Filter the data for lines with the word "document", then copy every line so identified.

[[ DATA open ]]

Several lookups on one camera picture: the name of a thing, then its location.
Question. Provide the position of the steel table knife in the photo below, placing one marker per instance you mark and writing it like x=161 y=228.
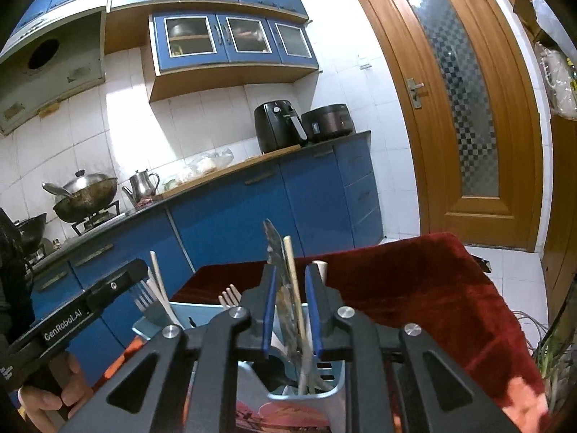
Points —
x=276 y=252

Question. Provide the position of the red floral printed blanket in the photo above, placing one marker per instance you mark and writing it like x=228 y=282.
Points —
x=428 y=302

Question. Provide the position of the grey range hood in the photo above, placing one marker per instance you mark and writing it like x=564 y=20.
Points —
x=49 y=76

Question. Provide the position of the gas stove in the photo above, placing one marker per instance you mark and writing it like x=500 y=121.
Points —
x=97 y=221

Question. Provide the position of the light blue utensil box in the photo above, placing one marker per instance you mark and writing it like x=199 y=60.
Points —
x=203 y=310

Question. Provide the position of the wooden door with glass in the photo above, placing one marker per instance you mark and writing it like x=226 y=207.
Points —
x=437 y=144

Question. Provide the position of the blue base cabinets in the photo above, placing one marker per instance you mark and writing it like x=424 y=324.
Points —
x=234 y=216

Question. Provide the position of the short steel fork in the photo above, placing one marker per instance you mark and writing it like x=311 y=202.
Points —
x=144 y=300

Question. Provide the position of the plastic bags of food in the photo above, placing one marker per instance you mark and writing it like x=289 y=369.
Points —
x=207 y=162

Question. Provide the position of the pale fork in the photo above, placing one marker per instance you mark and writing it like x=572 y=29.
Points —
x=231 y=297

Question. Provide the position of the wooden chopstick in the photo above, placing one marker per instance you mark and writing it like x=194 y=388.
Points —
x=290 y=270

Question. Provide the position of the dark rice cooker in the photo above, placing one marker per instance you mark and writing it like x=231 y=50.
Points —
x=329 y=121

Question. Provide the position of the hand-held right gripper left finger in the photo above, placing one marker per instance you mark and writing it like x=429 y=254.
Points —
x=269 y=311

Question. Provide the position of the white plastic bag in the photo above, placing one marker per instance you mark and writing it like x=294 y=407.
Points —
x=556 y=67

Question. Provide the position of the black air fryer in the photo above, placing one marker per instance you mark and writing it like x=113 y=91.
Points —
x=277 y=126

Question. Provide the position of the black pan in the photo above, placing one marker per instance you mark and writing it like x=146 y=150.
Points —
x=31 y=232

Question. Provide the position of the steel wok with lid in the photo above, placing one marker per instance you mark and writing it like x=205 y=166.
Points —
x=85 y=194

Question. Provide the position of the person's left hand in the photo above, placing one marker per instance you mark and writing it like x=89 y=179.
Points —
x=72 y=388

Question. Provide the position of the wooden shelf unit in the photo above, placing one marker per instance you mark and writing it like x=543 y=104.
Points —
x=561 y=189

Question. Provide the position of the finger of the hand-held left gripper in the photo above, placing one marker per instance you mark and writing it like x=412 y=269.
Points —
x=119 y=282

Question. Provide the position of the green onions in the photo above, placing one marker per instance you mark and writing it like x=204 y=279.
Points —
x=556 y=356

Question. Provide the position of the blue glass-door wall cabinet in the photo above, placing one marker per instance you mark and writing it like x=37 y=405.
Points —
x=234 y=49

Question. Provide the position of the steel kettle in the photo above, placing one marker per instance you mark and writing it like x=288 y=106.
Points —
x=142 y=187

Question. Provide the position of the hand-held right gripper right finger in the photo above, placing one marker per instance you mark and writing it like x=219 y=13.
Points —
x=313 y=311

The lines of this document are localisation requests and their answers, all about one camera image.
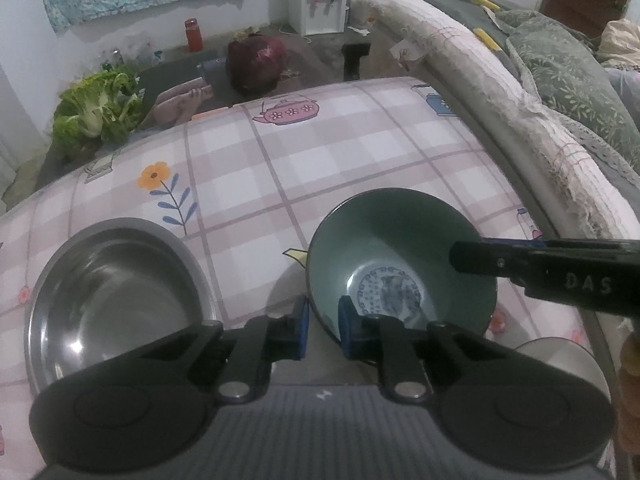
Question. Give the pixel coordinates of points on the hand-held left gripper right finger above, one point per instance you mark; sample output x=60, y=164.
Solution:
x=347, y=329

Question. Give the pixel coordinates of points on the white printed plate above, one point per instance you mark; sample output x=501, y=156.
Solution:
x=565, y=365

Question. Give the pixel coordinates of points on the black stool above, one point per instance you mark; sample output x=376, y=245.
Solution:
x=355, y=57

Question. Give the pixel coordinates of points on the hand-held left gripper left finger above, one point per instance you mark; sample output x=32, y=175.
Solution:
x=300, y=329

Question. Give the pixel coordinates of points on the pink checkered tablecloth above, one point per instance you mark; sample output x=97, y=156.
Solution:
x=350, y=160

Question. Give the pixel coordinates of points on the deep stainless steel bowl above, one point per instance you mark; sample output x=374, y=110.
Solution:
x=110, y=280

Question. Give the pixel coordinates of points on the cream cloth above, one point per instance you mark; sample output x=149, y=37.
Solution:
x=622, y=42

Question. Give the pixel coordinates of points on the green leaf-print pillow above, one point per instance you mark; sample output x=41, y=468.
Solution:
x=575, y=80

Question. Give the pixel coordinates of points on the white quilted bolster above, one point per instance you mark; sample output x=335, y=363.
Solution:
x=500, y=90

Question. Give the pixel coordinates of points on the green ceramic bowl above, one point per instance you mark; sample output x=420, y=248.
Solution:
x=390, y=230

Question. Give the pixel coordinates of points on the white water dispenser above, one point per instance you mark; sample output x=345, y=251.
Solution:
x=317, y=5

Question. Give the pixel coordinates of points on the person's right hand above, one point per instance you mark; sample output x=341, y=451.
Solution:
x=631, y=390

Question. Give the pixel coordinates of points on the red cabbage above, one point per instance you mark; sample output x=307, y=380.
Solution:
x=255, y=62

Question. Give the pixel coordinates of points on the green lettuce head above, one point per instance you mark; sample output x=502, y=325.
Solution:
x=95, y=105

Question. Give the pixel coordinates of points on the red bottle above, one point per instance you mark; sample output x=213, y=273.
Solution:
x=192, y=35

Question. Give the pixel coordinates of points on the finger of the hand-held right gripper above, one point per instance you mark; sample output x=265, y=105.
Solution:
x=485, y=257

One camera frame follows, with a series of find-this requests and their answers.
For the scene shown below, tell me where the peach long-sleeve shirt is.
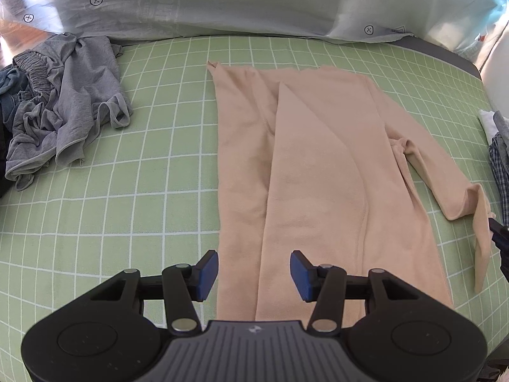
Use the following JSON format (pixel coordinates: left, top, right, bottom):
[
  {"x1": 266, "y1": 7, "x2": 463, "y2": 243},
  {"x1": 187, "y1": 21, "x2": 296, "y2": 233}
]
[{"x1": 206, "y1": 60, "x2": 496, "y2": 322}]

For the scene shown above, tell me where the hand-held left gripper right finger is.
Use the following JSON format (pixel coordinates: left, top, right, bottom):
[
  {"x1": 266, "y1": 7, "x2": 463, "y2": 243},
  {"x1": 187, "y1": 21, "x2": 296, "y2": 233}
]
[{"x1": 289, "y1": 250, "x2": 421, "y2": 333}]

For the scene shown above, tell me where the white folded cloth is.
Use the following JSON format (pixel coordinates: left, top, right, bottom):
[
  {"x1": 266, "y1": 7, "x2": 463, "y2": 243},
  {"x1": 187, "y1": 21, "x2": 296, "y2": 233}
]
[{"x1": 478, "y1": 109, "x2": 498, "y2": 138}]

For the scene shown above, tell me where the plaid cloth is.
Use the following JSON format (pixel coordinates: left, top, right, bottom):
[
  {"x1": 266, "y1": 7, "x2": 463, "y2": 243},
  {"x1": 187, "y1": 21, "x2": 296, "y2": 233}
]
[{"x1": 488, "y1": 110, "x2": 509, "y2": 217}]

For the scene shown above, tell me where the white carrot-print blanket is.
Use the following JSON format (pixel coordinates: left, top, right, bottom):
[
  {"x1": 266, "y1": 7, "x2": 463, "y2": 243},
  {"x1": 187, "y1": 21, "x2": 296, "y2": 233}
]
[{"x1": 0, "y1": 0, "x2": 506, "y2": 45}]

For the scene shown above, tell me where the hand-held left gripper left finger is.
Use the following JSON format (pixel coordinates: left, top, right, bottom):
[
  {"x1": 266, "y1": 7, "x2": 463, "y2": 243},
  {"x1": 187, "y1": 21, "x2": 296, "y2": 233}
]
[{"x1": 88, "y1": 250, "x2": 219, "y2": 333}]

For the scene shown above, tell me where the grey t-shirt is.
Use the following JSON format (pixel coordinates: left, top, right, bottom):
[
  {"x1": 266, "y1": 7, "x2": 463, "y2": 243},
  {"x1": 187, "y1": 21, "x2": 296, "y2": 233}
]
[{"x1": 5, "y1": 32, "x2": 134, "y2": 191}]

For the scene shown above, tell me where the grey ruched waistband garment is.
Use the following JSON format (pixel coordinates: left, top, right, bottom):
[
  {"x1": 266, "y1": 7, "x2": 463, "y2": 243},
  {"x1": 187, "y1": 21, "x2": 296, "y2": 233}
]
[{"x1": 13, "y1": 50, "x2": 54, "y2": 97}]

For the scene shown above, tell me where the dark grey mattress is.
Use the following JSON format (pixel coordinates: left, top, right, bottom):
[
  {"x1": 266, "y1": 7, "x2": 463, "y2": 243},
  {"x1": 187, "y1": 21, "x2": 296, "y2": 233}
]
[{"x1": 392, "y1": 36, "x2": 483, "y2": 82}]

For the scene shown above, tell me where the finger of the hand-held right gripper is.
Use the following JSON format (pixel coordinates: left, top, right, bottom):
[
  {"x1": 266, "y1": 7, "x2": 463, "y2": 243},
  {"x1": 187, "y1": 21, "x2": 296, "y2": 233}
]
[{"x1": 488, "y1": 218, "x2": 509, "y2": 253}]

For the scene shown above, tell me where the blue denim garment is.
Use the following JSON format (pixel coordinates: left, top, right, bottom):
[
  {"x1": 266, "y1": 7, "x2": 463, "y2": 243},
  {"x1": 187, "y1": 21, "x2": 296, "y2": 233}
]
[{"x1": 0, "y1": 67, "x2": 30, "y2": 136}]

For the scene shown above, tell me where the dark cloth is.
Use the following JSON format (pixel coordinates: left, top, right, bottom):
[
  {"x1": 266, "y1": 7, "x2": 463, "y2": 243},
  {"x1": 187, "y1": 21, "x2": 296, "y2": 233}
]
[{"x1": 0, "y1": 127, "x2": 13, "y2": 200}]

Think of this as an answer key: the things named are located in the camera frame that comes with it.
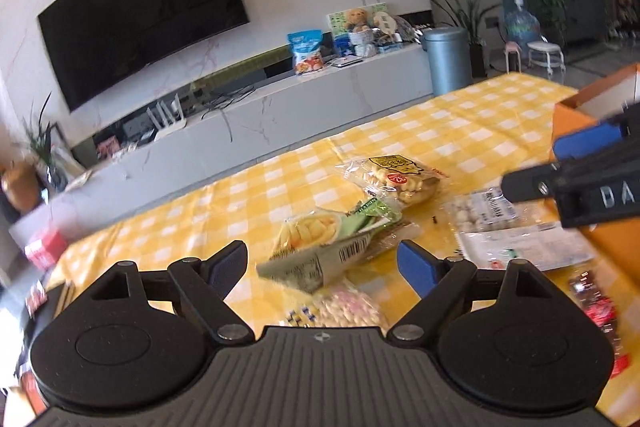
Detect yellow checkered tablecloth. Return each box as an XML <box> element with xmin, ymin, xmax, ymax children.
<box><xmin>30</xmin><ymin>69</ymin><xmax>640</xmax><ymax>427</ymax></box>

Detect white router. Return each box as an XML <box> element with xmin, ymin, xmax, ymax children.
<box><xmin>144</xmin><ymin>91</ymin><xmax>187</xmax><ymax>142</ymax></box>

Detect yellow mango snack packet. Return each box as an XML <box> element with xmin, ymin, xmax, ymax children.
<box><xmin>256</xmin><ymin>206</ymin><xmax>382</xmax><ymax>294</ymax></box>

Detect green illustrated box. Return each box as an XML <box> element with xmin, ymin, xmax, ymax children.
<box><xmin>326</xmin><ymin>2</ymin><xmax>389</xmax><ymax>38</ymax></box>

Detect potted plant in glass vase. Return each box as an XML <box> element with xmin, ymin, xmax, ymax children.
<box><xmin>16</xmin><ymin>92</ymin><xmax>69</xmax><ymax>194</ymax></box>

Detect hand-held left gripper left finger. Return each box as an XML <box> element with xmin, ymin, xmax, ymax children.
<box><xmin>86</xmin><ymin>240</ymin><xmax>254</xmax><ymax>344</ymax></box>

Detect pink stool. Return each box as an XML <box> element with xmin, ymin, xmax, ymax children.
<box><xmin>503</xmin><ymin>41</ymin><xmax>524</xmax><ymax>74</ymax></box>

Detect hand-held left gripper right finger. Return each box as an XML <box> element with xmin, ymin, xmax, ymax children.
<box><xmin>387</xmin><ymin>240</ymin><xmax>572</xmax><ymax>343</ymax></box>

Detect grey blue trash can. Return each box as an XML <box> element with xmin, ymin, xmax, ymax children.
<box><xmin>422</xmin><ymin>26</ymin><xmax>474</xmax><ymax>97</ymax></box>

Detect black flat television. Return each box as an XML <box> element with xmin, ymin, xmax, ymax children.
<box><xmin>37</xmin><ymin>0</ymin><xmax>251</xmax><ymax>112</ymax></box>

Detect black cables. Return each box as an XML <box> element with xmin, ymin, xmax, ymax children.
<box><xmin>200</xmin><ymin>86</ymin><xmax>257</xmax><ymax>142</ymax></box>

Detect white marble television cabinet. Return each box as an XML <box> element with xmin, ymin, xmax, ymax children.
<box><xmin>7</xmin><ymin>41</ymin><xmax>436</xmax><ymax>258</ymax></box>

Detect clear biscuit packet yellow label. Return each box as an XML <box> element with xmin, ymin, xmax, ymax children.
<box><xmin>334</xmin><ymin>155</ymin><xmax>449</xmax><ymax>208</ymax></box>

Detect long leaf potted plant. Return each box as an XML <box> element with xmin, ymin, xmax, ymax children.
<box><xmin>416</xmin><ymin>0</ymin><xmax>502</xmax><ymax>78</ymax></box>

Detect orange cardboard box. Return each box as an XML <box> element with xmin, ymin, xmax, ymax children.
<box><xmin>551</xmin><ymin>63</ymin><xmax>640</xmax><ymax>279</ymax></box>

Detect green label snack packet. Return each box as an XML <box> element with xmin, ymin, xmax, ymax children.
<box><xmin>344</xmin><ymin>198</ymin><xmax>407</xmax><ymax>239</ymax></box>

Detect blue water jug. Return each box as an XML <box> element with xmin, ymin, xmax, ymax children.
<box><xmin>502</xmin><ymin>0</ymin><xmax>541</xmax><ymax>54</ymax></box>

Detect brown teddy bear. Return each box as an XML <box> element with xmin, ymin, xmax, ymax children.
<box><xmin>342</xmin><ymin>8</ymin><xmax>374</xmax><ymax>32</ymax></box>

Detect white woven basket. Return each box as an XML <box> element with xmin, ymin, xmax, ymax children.
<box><xmin>347</xmin><ymin>30</ymin><xmax>379</xmax><ymax>58</ymax></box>

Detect white round fan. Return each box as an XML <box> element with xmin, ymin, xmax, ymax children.
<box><xmin>372</xmin><ymin>11</ymin><xmax>399</xmax><ymax>34</ymax></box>

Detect chocolate ball bottle red label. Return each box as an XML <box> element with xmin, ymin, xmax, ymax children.
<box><xmin>567</xmin><ymin>269</ymin><xmax>634</xmax><ymax>379</ymax></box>

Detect clear packet of white balls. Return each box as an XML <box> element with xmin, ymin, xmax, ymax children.
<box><xmin>444</xmin><ymin>187</ymin><xmax>524</xmax><ymax>236</ymax></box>

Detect marshmallow packet with checkered label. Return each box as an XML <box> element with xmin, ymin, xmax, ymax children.
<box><xmin>279</xmin><ymin>283</ymin><xmax>392</xmax><ymax>329</ymax></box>

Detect blue snack bag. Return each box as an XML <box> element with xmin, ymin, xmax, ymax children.
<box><xmin>287</xmin><ymin>30</ymin><xmax>326</xmax><ymax>76</ymax></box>

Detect pile of dark clutter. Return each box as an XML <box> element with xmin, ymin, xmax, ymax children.
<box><xmin>375</xmin><ymin>18</ymin><xmax>427</xmax><ymax>54</ymax></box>

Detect brown round vase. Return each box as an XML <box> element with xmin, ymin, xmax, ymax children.
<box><xmin>1</xmin><ymin>161</ymin><xmax>44</xmax><ymax>214</ymax></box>

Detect white round stool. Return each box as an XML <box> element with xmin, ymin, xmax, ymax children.
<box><xmin>527</xmin><ymin>40</ymin><xmax>567</xmax><ymax>80</ymax></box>

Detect white snack packet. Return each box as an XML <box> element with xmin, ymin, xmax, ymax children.
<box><xmin>457</xmin><ymin>221</ymin><xmax>599</xmax><ymax>272</ymax></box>

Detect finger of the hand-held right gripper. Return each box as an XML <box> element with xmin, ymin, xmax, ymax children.
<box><xmin>552</xmin><ymin>103</ymin><xmax>640</xmax><ymax>162</ymax></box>
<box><xmin>501</xmin><ymin>162</ymin><xmax>569</xmax><ymax>204</ymax></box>

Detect red box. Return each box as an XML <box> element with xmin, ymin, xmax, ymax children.
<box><xmin>23</xmin><ymin>227</ymin><xmax>69</xmax><ymax>271</ymax></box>

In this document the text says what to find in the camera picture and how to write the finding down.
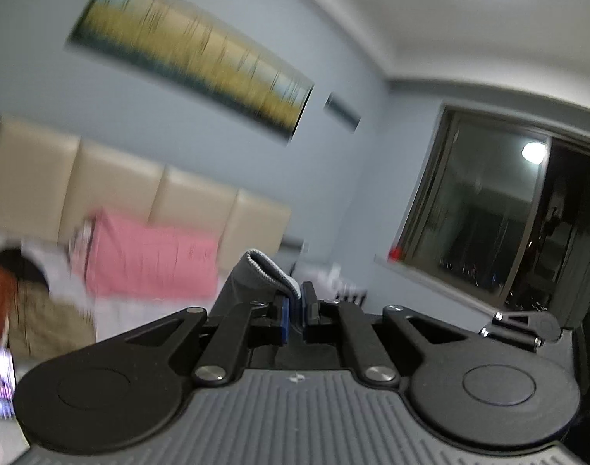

[[ DATA closed ]]

● **TASK RESPONSE**:
The lines of this document are localisation requests and their answers, all about one camera image.
In this document the text says what to find in the camera picture and how to write the finding down.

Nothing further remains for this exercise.